# Are back drag blades worth it?



## born2farm (Dec 24, 2007)

Since I do 90% residential and most of them are blacktop, I was looking into a back drag edge for my plow. I have a chain lift meyers so absolutely no down pressure and I wonderd how good these edges do. Any input is welcome.


----------



## Quality SR (Oct 25, 2006)

Why not look into a back blade? Back in pull out, and your done.


----------



## LTL (Jan 13, 2008)

Quality SR;1042267 said:


> Why not look into a back blade? Back in pull out, and your done.


I'm in the same boat. A back blade would get destroyed with the tight quarters we deal with. My problem is finding one that fits an X-Blade.


----------



## born2farm (Dec 24, 2007)

Quality SR;1042267 said:


> Why not look into a back blade? Back in pull out, and your done.


I wish I could afford that. It really doesnt fit into my business plan or budget for the next few years. I am looking at the back drag edge because they are only about $200.00 and if they work they can be a big time saver. Thanks


----------



## Chris-R (Jul 9, 2005)

They work excellent if fabricated properly. If you do a lot of residential, once you get one, you will wonder how you got by without it.


----------



## Quality SR (Oct 25, 2006)

MnDLawn;1042413 said:


> I'm in the same boat. A back blade would get destroyed with the tight quarters we deal with. My problem is finding one that fits an X-Blade.


How would they get destroyed? I would think it would be much easier and safer to clear a driveway backing in and pulling out. Rather then driving in a backing out. 
Do a search of a member name GrnMtn. He made a back drag edge for his fisher that is on a hinge. He posted pictures of it as well, seemed to work good.



born2farm;1042414 said:


> I wish I could afford that. It really doesn't fit into my business plan or budget for the next few years. I am looking at the back drag edge because they are only about $200.00 and if they work they can be a big time saver. Thanks


You can find them for pretty cheap used. I am sure you can make that money back in one season.



Chris-R;1042416 said:


> They work excellent if fabricated properly. If you do a lot of residential, once you get one, you will wonder how you got by without it.


Ditto..


----------



## born2farm (Dec 24, 2007)

Trust me I would love to have a back blade but it will not happen this year...end of story.

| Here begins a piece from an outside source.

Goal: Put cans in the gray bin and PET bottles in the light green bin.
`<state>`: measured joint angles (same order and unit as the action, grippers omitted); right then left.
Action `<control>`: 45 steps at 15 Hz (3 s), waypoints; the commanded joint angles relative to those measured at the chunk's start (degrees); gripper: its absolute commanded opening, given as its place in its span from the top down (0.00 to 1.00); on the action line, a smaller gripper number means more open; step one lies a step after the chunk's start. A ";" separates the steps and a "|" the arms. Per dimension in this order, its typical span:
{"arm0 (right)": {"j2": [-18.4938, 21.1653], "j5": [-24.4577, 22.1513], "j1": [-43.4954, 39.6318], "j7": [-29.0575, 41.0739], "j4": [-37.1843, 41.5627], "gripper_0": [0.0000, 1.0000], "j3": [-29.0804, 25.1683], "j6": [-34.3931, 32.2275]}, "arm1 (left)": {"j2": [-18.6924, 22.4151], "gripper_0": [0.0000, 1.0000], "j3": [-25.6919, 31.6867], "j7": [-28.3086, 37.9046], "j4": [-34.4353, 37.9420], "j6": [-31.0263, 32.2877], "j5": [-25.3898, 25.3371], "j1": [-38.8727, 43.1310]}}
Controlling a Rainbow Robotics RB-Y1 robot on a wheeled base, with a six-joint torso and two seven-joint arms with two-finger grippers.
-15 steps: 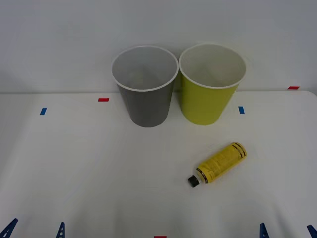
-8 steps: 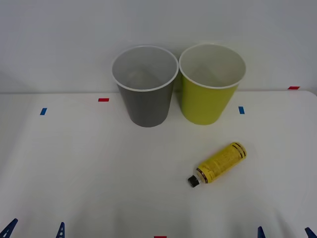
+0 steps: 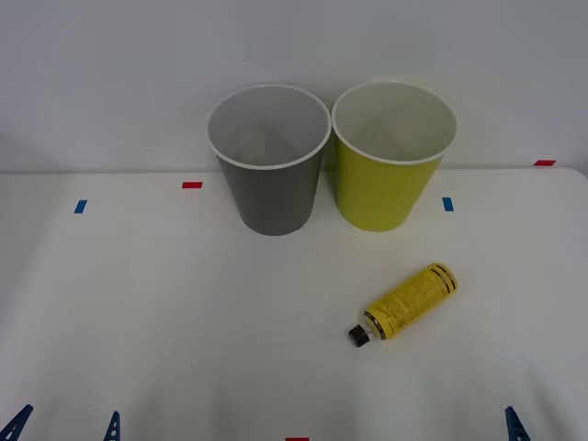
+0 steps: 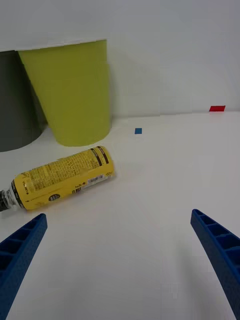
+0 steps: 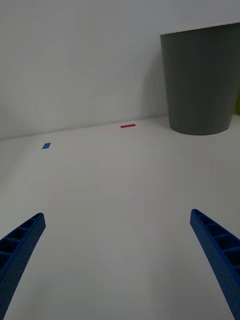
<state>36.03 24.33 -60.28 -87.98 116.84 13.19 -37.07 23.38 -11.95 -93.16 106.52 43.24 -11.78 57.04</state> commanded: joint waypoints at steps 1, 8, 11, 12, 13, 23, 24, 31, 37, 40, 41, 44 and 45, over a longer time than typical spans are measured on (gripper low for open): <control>4.14 8.63 0.69 -0.44 5.50 0.00 -0.01 5.60 | 0.00 0.00 0.00 0.00 0.00 0.00 0.00 0.00; 7.83 24.01 6.06 -3.43 12.27 0.00 -4.66 19.49 | 0.00 0.00 0.00 0.00 0.00 0.00 0.00 0.00; 5.28 24.63 7.99 -3.51 16.40 0.00 -10.64 33.37 | 0.00 0.00 0.00 0.00 0.00 0.00 0.00 0.00; 3.70 24.54 9.48 -3.34 17.72 0.00 -12.66 38.91 | 0.00 0.00 0.00 0.00 0.00 0.00 0.00 0.00; 2.38 24.36 10.80 -3.16 18.77 0.00 -14.24 43.48 | 0.00 0.00 0.00 0.00 0.00 0.00 0.00 0.00; 0.53 12.06 23.46 24.43 24.66 0.01 -19.78 70.29 | 0.00 0.00 0.00 0.00 0.00 0.00 0.00 0.00; 0.53 9.07 24.69 30.06 26.33 0.01 -19.87 74.95 | 0.00 0.00 0.00 0.00 0.00 0.00 0.00 0.00; 2.29 -4.99 40.42 65.04 31.51 0.01 -11.70 105.27 | 0.00 0.00 0.00 0.00 0.00 0.00 0.00 0.00; 7.91 3.36 52.46 76.82 25.80 0.02 -6.86 117.40 | 0.00 0.00 0.00 0.00 0.00 0.00 0.00 0.00; 8.00 9.24 58.61 83.59 22.02 0.02 -6.07 123.02 | 0.00 0.00 0.00 0.00 0.00 0.00 0.00 0.00; 8.09 10.21 60.72 86.93 20.26 0.01 -4.93 123.02 | 0.00 0.00 0.00 0.00 0.00 0.00 0.00 0.00; 9.41 11.97 65.82 93.60 15.87 0.02 -1.50 122.93 | 0.00 0.00 0.00 0.00 0.00 0.00 0.00 0.00; 10.02 14.17 67.23 94.48 14.11 0.02 -1.32 123.02 | 0.00 0.00 0.00 0.00 0.00 0.00 0.00 0.00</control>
<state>45.35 36.60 5.52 5.39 132.63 11.45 85.92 23.38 -11.95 -93.16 106.52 43.24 -11.78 57.04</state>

Does anyone have any feedback on a blade like this.


----------



## Quality SR (Oct 25, 2006)

born2farm;1042422 said:


> Trust me I would love to have a back blade but it will not happen this year...end of story.
> 
> Does anyone have any feedback on a blade like this.


Do a search on Grn Mtn. I think his edge scrapes better then the one you posted. He has a Fisher blade.
Here is the link: http://www.plowsite.com/showthread.php?t=32392


----------



## born2farm (Dec 24, 2007)

bump...any more feedback on the edge pictured?


----------



## born2farm (Dec 24, 2007)

any opinions?


----------



## cet (Oct 2, 2004)

If that back blade is hinged it will work great, if not then it is no good. There are far easier ways of making one then that. The main concern is to make sure it has a good attack angle and will move if you hit something going forward.


----------



## Quality SR (Oct 25, 2006)

cet;1044176 said:


> If that back blade is hinged it will work great, if not then it is no good. There are far easier ways of making one then that. The main concern is to make sure it has a good attack angle and will move if you hit something going forward.


The one in the link that i posted is on a hinge. I would think this is the better way to go also.


----------



## born2farm (Dec 24, 2007)

Does anyone know of any factory option ones with a hinge. I agree the hinge would be better...just not sure if I trust my fab skills enough to build something that would with stand that much abuse....I guess though why would I need one that is hinged, if I hit something going forward the blade will trip anyways. Just getting ideas....thanks again guys.


----------



## Quality SR (Oct 25, 2006)

born2farm;1044237 said:


> Does anyone know of any factory option ones with a hinge. I agree the hinge would be better...just not sure if I trust my fab skills enough to build something that would with stand that much abuse....I guess though why would I need one that is hinged, if I hit something going forward the blade will trip anyways. Just getting ideas....thanks again guys.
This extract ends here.